Di·gest v. t. [imp. & p. p. Digested; p. pr. & vb. n. Digesting.]
1. To distribute or arrange methodically; to work over and classify; to reduce to portions for ready use or application; as, to digest the laws, etc.
Joining them together and digesting them into order. --Blair.
We have cause to be glad that matters are so well digested. --Shak.
2. Physiol.

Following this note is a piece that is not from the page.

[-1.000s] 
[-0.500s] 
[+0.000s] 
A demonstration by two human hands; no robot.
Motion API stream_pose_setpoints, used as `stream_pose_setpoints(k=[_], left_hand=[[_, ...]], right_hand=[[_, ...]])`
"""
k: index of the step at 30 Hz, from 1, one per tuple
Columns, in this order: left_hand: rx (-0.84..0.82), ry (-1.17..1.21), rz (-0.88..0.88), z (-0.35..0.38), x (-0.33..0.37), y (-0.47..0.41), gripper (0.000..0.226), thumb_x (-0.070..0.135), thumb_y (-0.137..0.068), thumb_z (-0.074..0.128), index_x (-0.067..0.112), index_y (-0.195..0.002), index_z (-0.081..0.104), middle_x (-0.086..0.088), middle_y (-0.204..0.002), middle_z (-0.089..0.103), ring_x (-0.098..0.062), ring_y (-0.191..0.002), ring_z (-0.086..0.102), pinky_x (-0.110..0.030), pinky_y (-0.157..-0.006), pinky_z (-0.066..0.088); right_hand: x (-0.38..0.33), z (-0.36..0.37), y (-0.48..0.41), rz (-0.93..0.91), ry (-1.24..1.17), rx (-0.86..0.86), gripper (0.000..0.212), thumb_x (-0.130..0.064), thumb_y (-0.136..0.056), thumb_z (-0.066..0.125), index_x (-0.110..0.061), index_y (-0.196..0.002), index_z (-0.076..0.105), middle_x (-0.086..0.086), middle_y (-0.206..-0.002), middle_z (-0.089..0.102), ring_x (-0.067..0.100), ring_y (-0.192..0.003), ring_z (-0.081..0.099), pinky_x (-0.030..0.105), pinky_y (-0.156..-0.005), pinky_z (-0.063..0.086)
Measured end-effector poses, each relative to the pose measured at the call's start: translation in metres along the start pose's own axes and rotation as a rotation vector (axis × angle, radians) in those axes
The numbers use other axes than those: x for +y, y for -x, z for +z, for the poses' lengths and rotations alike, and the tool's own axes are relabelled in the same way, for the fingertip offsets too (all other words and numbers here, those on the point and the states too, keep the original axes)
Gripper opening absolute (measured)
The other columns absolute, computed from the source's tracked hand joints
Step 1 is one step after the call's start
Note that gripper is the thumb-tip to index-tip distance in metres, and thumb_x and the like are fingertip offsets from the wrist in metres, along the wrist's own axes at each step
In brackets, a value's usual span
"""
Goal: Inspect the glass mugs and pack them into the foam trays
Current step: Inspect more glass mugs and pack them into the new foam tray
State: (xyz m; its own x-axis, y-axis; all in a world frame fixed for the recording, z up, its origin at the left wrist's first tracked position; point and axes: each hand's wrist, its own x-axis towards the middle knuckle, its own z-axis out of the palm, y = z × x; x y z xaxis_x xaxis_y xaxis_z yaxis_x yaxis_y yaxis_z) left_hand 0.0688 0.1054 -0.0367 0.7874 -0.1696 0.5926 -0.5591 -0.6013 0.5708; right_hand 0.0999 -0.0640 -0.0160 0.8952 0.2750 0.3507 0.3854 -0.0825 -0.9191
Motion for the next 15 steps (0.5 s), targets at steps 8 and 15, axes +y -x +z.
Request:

To separate (the food) in its passage through the alimentary canal into the nutritive and nonnutritive elements; to prepare, by the action of the digestive juices, for conversion into blood; to convert into chyme.
3. To think over and arrange methodically in the mind; to reduce to a plan or method; to receive in the mind and consider carefully; to get an understanding of; to comprehend.
Feelingly digest the words you speak in prayer. --Sir H. Sidney.
How shall this bosom multiplied digest
The senate's courtesy? --Shak.
4. To appropriate for strengthening and comfort.
Grant that we may in such wise hear them [the Scriptures], read, mark, learn, and inwardly digest them. --Book of Common Prayer.
5. Hence: To bear comfortably or patiently; to be reconciled to; to brook.
I never can digest the loss of most of Origin's works. --Coleridge.
6. Chem. To soften by heat and moisture; to expose to a gentle heat in a boiler or matrass, as a preparation for chemical operations.
7. Med. To dispose to suppurate, or generate healthy pus, as an ulcer or wound.
8. To ripen; to mature. [Obs.]
Well-digested fruits. --Jer. Taylor.
9. To quiet or abate, as anger or grief.